В первые годы после прихода Гитлера к власти Стефан и несколько его товарищей организовали в Берлине небольшую группу сопротивления. Вскоре гестапо раскрыло ее. Стефана арестовали, допросили и подвергли пыткам. «Назови нам имена, — говорили ему, — и мы отпустим тебя». Его избивали и морили голодом, но он молчал. День за днем и ночь за ночью ему не давали спать, но он не поддавался. Наконец его приволокли к начальнику берлинского гестапо — тихому, застенчивому человеку, который мягким отеческим голосом посоветовал Стефану оставить свое глупое упрямство. Скульптор молчал, как камень. «Послушай, — сказал начальник, — назови нам хотя бы одно имя, в знак доброй воли». Стефан по-прежнему не отвечал. «Жаль, — сказал начальник, — ты вынуждаешь меня сделать тебе больно».
Начальник подал знак, и два эсэсовца отвели узника в комнату, напоминавшую операционную. У окна стояло зубоврачебное кресло.
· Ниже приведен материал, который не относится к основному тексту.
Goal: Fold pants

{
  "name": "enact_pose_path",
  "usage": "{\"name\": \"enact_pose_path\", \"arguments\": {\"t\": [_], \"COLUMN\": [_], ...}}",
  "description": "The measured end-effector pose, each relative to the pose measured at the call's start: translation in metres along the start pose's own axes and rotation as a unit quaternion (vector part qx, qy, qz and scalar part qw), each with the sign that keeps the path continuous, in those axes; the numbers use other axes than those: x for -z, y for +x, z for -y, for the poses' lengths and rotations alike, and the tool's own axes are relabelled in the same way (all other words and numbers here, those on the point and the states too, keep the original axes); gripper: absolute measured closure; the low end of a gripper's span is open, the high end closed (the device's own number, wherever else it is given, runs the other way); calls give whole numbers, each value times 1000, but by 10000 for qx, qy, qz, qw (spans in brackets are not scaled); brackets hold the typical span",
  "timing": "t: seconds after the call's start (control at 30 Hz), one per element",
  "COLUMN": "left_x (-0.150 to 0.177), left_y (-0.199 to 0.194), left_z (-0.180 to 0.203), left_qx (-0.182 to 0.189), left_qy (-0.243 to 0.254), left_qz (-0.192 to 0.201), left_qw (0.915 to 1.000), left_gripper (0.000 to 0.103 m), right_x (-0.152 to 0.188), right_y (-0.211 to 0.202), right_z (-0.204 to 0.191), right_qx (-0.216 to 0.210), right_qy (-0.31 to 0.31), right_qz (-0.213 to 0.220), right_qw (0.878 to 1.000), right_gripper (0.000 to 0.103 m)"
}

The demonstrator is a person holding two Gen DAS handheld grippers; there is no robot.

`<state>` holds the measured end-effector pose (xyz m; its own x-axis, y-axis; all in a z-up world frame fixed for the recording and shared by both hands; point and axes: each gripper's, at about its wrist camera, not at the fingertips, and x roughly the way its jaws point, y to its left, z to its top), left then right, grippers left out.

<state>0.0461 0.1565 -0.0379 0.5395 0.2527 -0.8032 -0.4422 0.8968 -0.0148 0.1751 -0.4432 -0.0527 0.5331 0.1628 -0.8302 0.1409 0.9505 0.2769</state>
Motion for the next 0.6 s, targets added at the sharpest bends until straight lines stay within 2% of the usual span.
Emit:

Рядом с ним, на столе, покрытом белой клеенкой, были аккуратно разложены хирургические инструменты. Эсэсовцы закрыли окно, привязали Стефана к креслу и закурили. Накинув белый халат врача, застенчивый начальник гестапо вошел в комнату.
— Не бойся, — сказал он, — я, вообще-то, хирург.
Небрежно взглянув на инструменты, он уселся напротив Стефана.
— Дай мне твою правую руку, — сказал он.
Рассмотрев ее вблизи, он добавил:
— Мне говорили, что ты скульптор. Тебе нечего сказать? Что ж, я понимаю. Я вижу это по твоим рукам. Руки человека могут столько рассказать о нем. Взгляни, например, на мои. Ты бы никогда не подумал, что это руки хирурга, правда? Дело в том, что я никогда не хотел быть врачом. Мне хотелось стать художником или музыкантом. Из этого ничего не вышло, но у меня no-прежнему руки художника. Погляди.
— Я смотрел на них и восхищался, — рассказывал мне Стефан. — У него были самые прекрасные, самые ангельские руки, какие я когда-либо видел. Я готов был поклясться, что это руки возвышенного, одаренного человека.
— Ты скульптор, и тебе нужны твои руки, — продолжал начальник гестапо. — К сожалению, нам они не нужны. — И с этими словами он отрезал Стефану палец.
На следующий день он отрезал второй палец, а потом и третий. Пять дней — пять пальцев. Стефан лишился всех пяти пальцев правой руки.
— Не беспокойся, — успокаивал его начальник. — С медицинской точки зрения все обстоит превосходно. Опасности инфекции нет.
— Я видел его пять раз, — рассказывал Стефан (по каким-то непонятным причинам его не убили, а просто посадили в концлагерь). — Пять дней подряд я вплотную видел его. И каждый раз я не мог отвести глаз от его рук, от этих рук самой изумительной формы на свете.
Джон Доусон кончил писать и протянул мне письмо, но я едва различал его. Мое внимание было сосредоточено на его гордых, холеных, изящных руках.